▸ Task details: Using the material that follows, identify and copy each line with the string "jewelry".

(Given data begins)

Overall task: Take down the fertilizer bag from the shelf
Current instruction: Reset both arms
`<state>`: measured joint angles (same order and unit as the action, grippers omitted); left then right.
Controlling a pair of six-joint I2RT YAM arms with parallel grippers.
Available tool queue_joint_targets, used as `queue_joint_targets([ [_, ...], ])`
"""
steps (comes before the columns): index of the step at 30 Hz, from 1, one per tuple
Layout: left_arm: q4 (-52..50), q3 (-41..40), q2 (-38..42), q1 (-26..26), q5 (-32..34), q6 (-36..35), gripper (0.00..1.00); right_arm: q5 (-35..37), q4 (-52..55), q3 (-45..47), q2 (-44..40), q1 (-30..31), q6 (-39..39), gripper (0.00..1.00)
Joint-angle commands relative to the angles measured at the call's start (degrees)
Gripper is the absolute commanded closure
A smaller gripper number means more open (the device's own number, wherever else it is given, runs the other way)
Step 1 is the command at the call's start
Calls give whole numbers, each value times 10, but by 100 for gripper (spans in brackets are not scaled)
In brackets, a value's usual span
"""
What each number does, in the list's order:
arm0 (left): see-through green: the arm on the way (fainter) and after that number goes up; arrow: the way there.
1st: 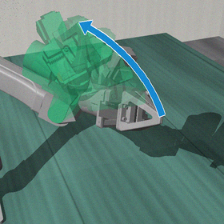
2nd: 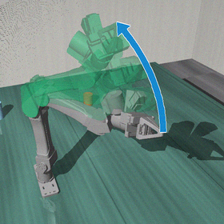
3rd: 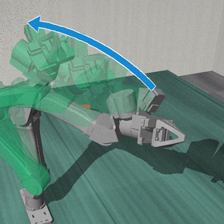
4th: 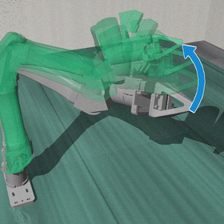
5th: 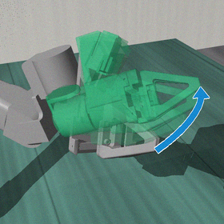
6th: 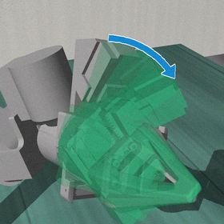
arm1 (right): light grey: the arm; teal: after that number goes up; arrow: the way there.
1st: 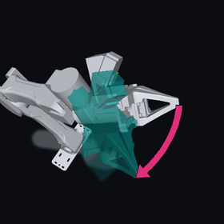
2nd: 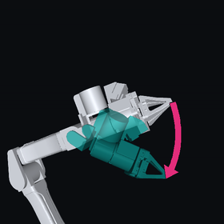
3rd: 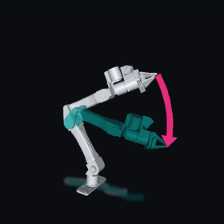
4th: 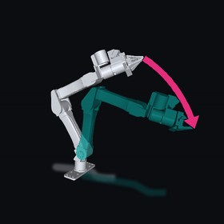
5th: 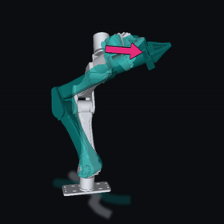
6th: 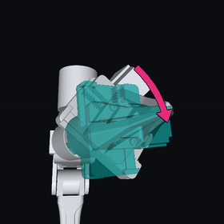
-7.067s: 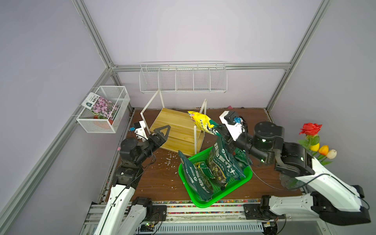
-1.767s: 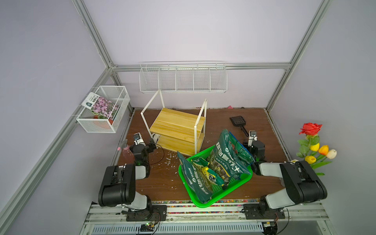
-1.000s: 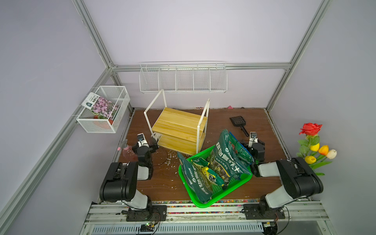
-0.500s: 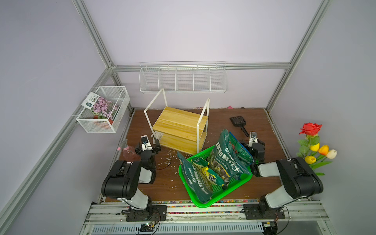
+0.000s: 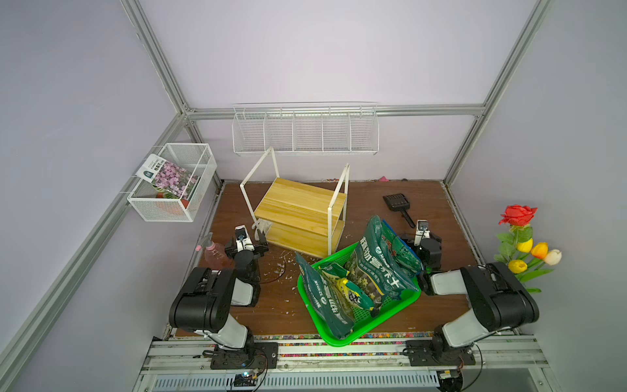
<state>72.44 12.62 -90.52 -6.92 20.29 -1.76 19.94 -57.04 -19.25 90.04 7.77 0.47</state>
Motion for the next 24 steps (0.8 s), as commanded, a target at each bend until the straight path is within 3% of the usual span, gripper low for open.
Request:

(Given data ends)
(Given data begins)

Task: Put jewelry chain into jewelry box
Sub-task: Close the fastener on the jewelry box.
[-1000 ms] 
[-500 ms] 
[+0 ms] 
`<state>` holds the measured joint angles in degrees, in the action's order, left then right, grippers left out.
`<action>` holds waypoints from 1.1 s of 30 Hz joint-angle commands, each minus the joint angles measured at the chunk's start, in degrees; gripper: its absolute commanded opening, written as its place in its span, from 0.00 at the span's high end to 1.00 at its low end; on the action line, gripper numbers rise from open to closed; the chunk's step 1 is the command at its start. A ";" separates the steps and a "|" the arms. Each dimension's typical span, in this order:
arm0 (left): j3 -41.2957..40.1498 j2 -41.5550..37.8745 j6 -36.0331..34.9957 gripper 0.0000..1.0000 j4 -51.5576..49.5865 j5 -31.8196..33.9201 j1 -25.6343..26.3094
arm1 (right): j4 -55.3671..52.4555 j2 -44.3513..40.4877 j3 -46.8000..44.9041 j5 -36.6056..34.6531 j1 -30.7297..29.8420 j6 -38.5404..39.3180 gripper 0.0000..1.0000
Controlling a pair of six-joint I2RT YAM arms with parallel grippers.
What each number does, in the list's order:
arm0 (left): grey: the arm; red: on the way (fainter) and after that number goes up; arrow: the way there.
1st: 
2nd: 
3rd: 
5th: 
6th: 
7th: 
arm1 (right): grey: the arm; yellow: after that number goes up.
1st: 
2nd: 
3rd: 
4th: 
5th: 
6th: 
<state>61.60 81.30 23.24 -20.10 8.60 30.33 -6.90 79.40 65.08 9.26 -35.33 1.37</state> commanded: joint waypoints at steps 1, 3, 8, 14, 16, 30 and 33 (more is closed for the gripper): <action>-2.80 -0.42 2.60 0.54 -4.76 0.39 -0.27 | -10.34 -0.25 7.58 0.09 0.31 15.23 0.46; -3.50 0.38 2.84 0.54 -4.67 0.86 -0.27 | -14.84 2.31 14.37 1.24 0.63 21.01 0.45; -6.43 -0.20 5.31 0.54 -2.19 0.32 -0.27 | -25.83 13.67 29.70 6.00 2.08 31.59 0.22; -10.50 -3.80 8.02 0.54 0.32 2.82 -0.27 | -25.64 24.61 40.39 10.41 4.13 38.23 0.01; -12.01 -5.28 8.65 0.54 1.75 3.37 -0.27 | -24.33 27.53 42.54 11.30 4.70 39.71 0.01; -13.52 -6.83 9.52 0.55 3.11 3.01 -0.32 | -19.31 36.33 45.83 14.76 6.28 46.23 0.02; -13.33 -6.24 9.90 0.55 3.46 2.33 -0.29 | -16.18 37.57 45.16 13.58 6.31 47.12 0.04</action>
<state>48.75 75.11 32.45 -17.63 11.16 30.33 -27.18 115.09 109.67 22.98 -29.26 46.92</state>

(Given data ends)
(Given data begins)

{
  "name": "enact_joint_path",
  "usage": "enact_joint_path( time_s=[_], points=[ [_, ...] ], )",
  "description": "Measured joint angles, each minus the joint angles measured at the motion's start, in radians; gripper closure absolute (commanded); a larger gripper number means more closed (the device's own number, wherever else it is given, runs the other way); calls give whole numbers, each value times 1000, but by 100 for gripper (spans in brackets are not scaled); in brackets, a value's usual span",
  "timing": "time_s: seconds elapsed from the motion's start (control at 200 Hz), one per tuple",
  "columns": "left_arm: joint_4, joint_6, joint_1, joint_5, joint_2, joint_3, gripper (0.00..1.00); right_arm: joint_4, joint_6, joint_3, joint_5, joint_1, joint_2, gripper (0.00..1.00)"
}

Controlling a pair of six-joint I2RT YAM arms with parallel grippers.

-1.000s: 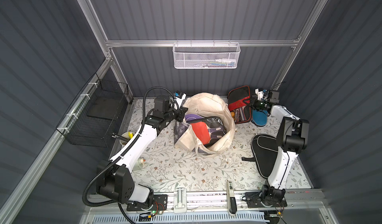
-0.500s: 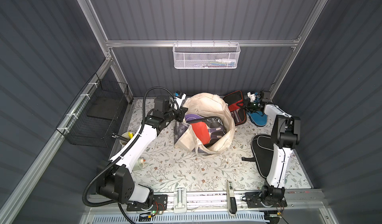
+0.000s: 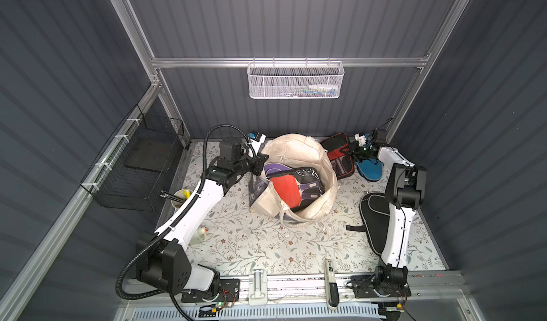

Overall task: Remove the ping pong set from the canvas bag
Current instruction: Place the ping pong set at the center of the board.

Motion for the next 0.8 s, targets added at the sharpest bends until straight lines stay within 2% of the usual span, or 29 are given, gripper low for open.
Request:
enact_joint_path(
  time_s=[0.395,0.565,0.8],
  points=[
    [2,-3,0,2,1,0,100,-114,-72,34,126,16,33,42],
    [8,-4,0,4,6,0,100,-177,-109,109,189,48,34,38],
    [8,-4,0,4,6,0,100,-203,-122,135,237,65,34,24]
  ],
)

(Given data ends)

▸ Output below:
Task: Put jewelry chain into jewelry box
Sub-task: Close the fastener on the jewelry box.

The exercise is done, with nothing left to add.